Have you ever had a resolution to live healthier or make better lifestyle choices, but didn’t stick with it? Despite the best of intentions, re-wiring our brain to adopt a new behaviour is no easy feat.
If you’ve ever set a big goal, you’ll know the rush excitement – your enthusiasm is high and you just can’t wait to get started. But over time, motivation naturally starts to wane and day-to-day life becomes a distraction. But that’s no reason not to set goals in the first place. You just have to change your strategy.
It’s the smaller, less exciting lifestyle changes that are more likely to lead you to long-term success. By focusing on the little steps, eventually those bigger goals will feel more achievable.
Not sure where to start? Here’s some inspiration with a list of ideas.
When you read about successful people, one thing that is often mentioned is a daily ritual. For example, Steve Jobs wore the same clothes to work every day – jeans and a black top. The less you need to think about simple day-to-day tasks, the better. Work towards developing a daily habit or ritual and eventually you will be on ‘autopilot’ – it will just happen without having to think about it. For example, prepare breakfast the night before, consume two glasses of water before leaving the house or get a training session in at the same time every day.

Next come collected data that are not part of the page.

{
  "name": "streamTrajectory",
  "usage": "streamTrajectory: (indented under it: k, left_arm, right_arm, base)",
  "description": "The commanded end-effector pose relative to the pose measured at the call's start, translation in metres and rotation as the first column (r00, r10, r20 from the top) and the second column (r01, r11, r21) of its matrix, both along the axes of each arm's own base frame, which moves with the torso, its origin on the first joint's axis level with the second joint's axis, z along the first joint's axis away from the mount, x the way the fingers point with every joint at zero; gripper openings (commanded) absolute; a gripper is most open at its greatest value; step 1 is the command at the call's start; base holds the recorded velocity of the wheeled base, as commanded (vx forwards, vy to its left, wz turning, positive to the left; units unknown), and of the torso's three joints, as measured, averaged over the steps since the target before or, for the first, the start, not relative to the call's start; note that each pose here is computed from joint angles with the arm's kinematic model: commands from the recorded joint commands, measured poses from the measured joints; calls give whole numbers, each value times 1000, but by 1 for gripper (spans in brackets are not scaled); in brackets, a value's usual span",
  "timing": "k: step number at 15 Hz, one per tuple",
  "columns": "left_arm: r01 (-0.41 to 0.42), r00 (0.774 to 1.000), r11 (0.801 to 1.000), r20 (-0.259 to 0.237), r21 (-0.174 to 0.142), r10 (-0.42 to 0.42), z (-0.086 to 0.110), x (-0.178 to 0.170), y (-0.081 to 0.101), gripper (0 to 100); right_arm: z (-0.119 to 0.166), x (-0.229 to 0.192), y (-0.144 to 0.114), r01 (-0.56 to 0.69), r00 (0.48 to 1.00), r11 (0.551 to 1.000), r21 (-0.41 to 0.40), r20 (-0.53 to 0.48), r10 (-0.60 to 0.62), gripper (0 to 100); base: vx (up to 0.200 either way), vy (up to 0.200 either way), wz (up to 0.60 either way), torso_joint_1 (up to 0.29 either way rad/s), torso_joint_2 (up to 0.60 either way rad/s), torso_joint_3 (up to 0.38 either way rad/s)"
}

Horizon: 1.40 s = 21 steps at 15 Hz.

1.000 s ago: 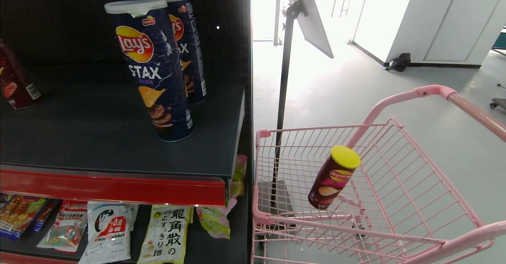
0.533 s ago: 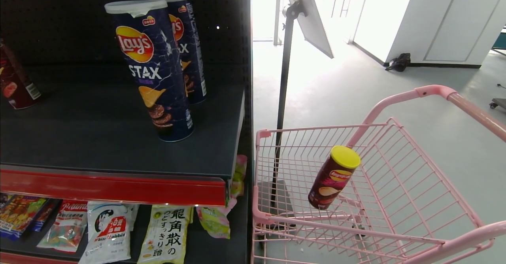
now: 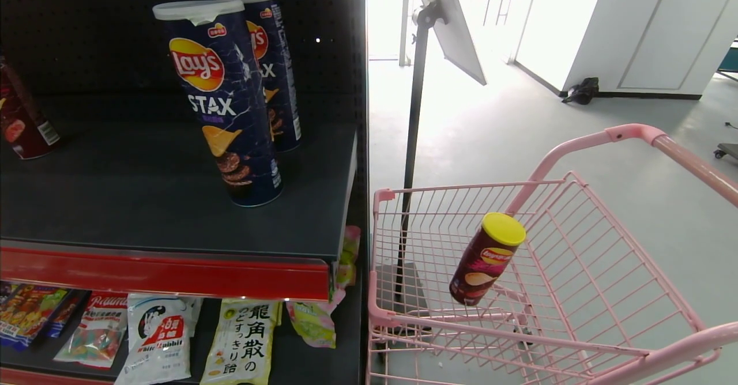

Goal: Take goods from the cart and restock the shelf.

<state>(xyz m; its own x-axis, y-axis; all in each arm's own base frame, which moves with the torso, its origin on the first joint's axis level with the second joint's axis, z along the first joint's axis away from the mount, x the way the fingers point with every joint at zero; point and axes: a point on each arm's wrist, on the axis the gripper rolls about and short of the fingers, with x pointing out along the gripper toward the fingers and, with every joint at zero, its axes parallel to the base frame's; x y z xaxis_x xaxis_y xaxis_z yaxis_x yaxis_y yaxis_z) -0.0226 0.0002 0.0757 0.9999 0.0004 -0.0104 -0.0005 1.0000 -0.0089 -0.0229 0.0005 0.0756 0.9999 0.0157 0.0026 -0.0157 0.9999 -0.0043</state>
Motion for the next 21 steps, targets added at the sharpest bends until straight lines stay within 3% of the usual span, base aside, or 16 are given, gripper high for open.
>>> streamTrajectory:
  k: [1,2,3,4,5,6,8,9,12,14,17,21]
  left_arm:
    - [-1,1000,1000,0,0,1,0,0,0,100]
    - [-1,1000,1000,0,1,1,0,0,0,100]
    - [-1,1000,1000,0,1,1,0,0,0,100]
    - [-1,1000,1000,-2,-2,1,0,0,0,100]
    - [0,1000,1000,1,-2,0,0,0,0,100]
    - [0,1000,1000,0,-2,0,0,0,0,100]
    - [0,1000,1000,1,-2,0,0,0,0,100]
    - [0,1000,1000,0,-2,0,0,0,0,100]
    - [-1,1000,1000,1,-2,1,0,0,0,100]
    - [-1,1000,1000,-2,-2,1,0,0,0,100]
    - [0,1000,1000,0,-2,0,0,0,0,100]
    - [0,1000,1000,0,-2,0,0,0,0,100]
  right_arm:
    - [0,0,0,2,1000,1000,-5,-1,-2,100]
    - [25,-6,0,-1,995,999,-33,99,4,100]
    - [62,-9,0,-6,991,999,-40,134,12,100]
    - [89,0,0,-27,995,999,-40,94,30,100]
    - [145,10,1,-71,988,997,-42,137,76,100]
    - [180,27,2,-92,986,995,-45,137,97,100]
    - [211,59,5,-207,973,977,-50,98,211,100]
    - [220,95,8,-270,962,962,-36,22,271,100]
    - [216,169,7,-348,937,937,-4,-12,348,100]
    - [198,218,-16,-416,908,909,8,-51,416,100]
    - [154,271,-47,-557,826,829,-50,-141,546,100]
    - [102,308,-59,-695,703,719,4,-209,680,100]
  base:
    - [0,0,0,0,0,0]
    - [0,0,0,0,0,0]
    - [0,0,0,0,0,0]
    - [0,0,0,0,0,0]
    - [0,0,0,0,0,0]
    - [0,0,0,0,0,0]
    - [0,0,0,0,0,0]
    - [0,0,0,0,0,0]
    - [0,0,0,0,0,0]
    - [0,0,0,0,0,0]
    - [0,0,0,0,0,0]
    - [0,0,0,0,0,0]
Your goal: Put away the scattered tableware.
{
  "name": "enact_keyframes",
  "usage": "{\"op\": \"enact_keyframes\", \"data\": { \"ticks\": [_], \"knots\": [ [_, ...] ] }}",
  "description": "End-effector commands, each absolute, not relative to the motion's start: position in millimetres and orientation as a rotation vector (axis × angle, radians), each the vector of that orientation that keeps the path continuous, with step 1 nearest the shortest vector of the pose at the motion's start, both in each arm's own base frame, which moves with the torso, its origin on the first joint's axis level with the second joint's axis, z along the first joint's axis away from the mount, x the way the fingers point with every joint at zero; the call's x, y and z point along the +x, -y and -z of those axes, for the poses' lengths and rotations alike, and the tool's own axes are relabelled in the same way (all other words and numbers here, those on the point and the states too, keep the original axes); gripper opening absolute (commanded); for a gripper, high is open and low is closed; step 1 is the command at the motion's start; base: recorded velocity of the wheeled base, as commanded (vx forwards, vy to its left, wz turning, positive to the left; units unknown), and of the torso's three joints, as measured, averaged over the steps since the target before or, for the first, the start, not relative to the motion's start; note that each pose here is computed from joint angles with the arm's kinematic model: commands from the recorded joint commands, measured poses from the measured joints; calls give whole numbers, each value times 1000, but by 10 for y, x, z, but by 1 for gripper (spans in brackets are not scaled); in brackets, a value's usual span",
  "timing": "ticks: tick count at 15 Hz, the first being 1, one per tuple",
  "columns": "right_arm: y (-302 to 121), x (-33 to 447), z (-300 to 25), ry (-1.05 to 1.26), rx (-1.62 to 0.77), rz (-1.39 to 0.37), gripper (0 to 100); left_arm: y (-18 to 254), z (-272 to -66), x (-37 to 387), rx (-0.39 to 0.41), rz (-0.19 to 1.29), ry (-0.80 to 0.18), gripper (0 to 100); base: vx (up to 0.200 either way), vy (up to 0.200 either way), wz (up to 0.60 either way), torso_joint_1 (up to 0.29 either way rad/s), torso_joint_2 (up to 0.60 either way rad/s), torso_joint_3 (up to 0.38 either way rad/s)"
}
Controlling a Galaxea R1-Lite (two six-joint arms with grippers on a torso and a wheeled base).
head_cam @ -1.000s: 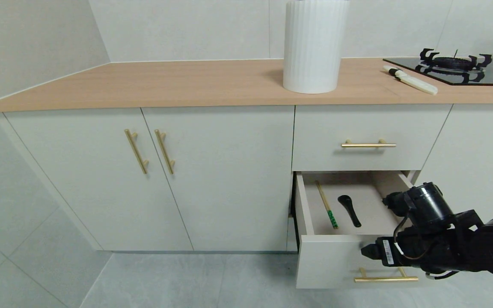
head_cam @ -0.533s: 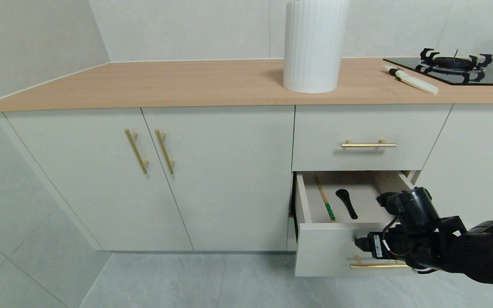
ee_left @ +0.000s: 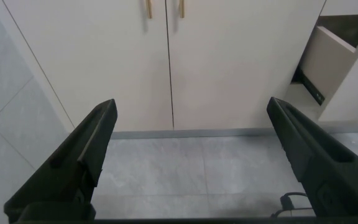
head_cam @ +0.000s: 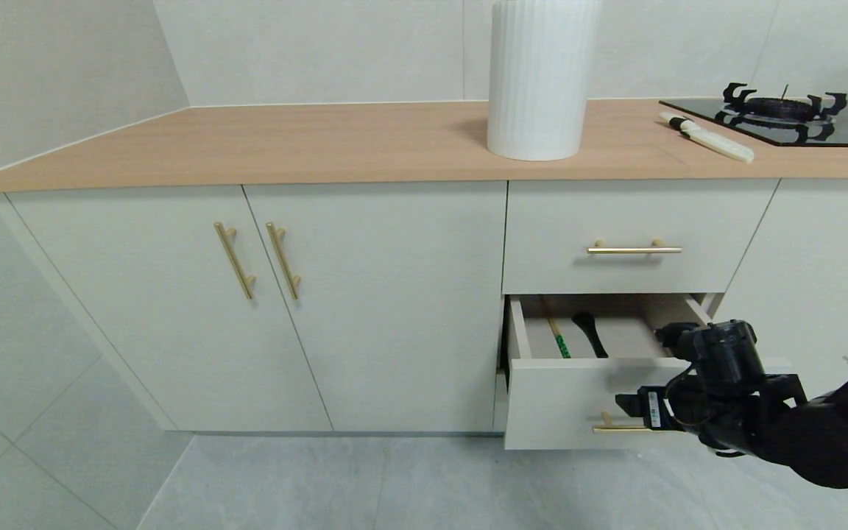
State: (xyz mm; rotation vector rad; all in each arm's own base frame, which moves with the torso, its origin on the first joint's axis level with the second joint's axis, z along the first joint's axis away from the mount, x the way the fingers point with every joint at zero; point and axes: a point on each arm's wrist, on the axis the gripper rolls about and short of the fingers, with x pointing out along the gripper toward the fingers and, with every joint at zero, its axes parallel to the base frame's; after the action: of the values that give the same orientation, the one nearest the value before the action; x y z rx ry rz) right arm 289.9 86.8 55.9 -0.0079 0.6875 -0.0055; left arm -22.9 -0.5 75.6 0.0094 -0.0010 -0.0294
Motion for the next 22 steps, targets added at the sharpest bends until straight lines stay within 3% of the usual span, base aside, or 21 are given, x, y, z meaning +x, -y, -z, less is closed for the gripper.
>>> {"op": "enact_keyframes", "data": {
  "ticks": [1,8,15,22],
  "knots": [
    [-882,2946,-567,-678,-41,-10,100,5,-755,-228,9,29,0,100,0,0,0,0,0,0],
    [-979,3255,-455,-538,-2,-40,100,5,-755,-228,9,29,0,100,0,0,0,0,0,0],
    [-981,3551,-42,-361,46,-21,100,5,-755,-228,9,29,0,100,0,0,0,0,0,0],
    [-907,3820,67,-244,84,13,100,5,-755,-228,9,29,0,100,0,0,0,0,0,0]
  ]
}}
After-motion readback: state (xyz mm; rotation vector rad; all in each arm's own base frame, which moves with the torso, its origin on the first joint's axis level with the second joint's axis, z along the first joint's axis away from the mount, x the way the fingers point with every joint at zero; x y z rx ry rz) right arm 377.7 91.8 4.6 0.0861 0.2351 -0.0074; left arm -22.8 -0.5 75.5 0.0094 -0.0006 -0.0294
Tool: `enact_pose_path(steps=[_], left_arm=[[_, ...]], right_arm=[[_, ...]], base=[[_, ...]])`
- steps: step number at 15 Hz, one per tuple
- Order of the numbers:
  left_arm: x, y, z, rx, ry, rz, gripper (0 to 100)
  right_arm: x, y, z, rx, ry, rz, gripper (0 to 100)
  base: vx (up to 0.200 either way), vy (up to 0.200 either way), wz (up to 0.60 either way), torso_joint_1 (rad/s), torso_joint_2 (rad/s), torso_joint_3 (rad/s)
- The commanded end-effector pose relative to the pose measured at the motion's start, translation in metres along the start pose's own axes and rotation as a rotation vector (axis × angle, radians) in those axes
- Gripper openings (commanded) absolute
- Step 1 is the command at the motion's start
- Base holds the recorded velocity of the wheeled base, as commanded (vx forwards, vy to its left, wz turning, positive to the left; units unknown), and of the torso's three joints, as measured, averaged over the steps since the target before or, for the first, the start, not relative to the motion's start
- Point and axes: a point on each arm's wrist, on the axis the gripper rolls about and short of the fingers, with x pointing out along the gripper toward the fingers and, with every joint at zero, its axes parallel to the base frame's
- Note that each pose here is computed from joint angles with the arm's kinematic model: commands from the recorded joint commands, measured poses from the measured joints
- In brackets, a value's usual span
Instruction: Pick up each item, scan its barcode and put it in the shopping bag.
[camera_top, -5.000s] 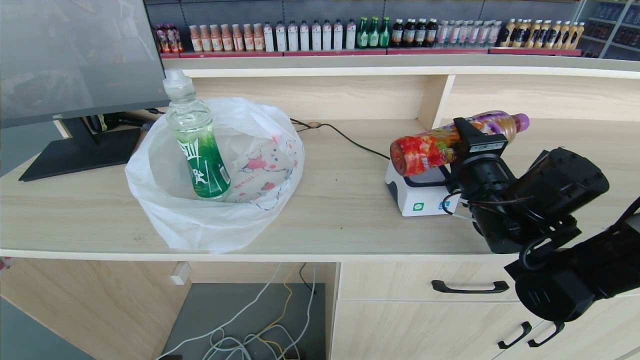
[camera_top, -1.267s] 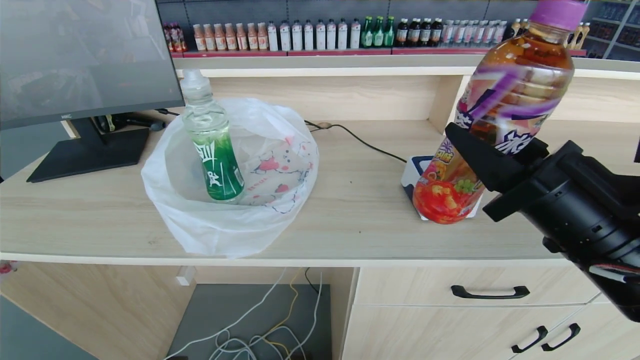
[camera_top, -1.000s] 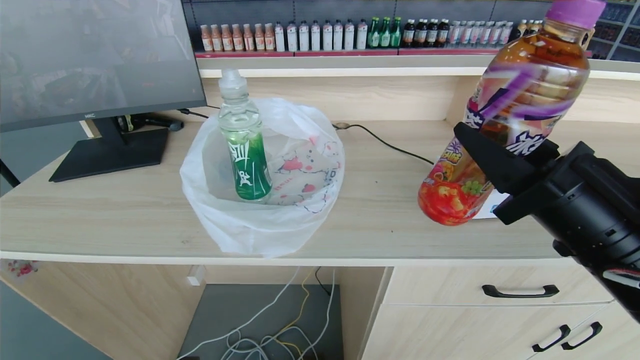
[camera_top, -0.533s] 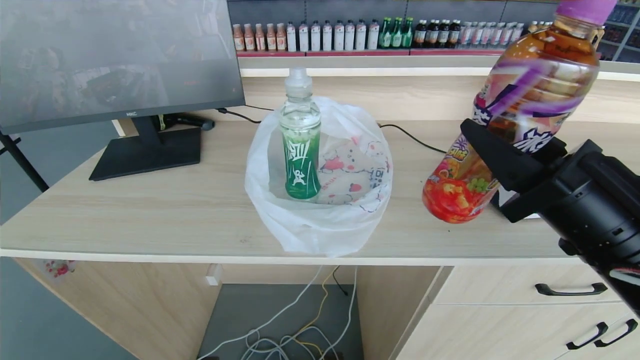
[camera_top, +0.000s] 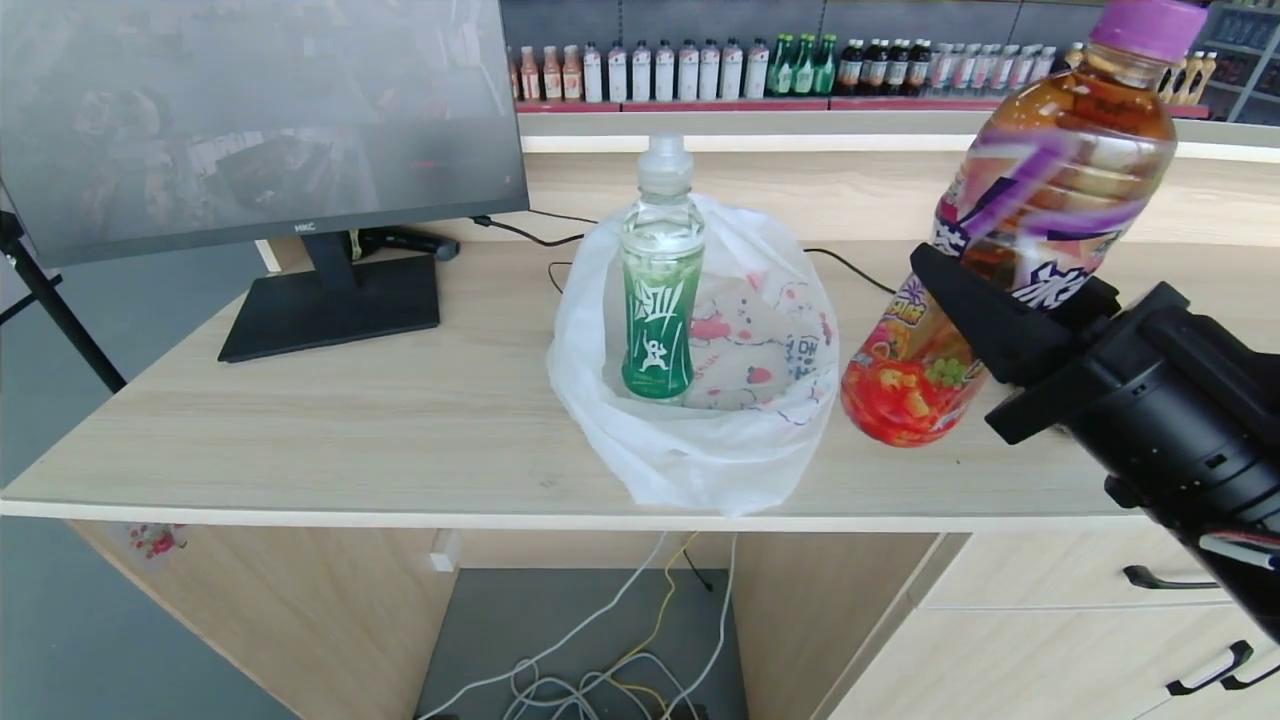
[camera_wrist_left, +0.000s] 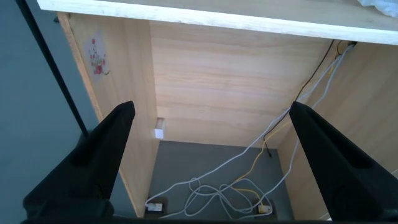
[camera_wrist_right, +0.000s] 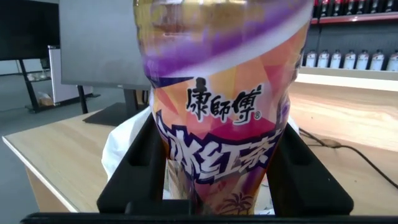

These appointments with yourself will soon become a non-negotiable.
If you have a skill that you’re hoping to improve, work on that skill every day and you will start seeing change. You don’t have to spend very long – just five minutes every day, which – despite a busy schedule – is manageable for anyone. For example, if you’re wanting to improve your flexibility, spend 5 minutes stretching in the gym after a workout, or at home while you watch your favourite TV show.
If you drive your car above the red line all the time, eventually it will break. The same goes for your body! This is why it’s important to commit to quality recovery. Find something that works for you, such as a weekly yoga or Pilates class, or committing to getting to bed at a certain time each night. For me, it’s waking up naturally – no alarm – for one day each week.
Caffeine affects different people in different ways but generally speaking, the closer to your bedtime it is consumed, the more difficult it will be to get a restful night’s sleep while it’s still in your system. Solution? Stick to your morning coffee, reduce caffeine intake of an afternoon and rest easy at night.
We all know that sitting for long periods is detrimental to our health – so what’s the cure? Movement. Find ways to introduce movement in your day. In the office, use the toilet on the floor below or have an email-free day once per week and walk to your colleague’s desks. Use a wireless headset to take calls so you can stretch while you’re on the phone. Whatever your solution, commit to move more every day.
Bottom line? Keep it simple! Focus on small changes, one at a time, until they become a habit.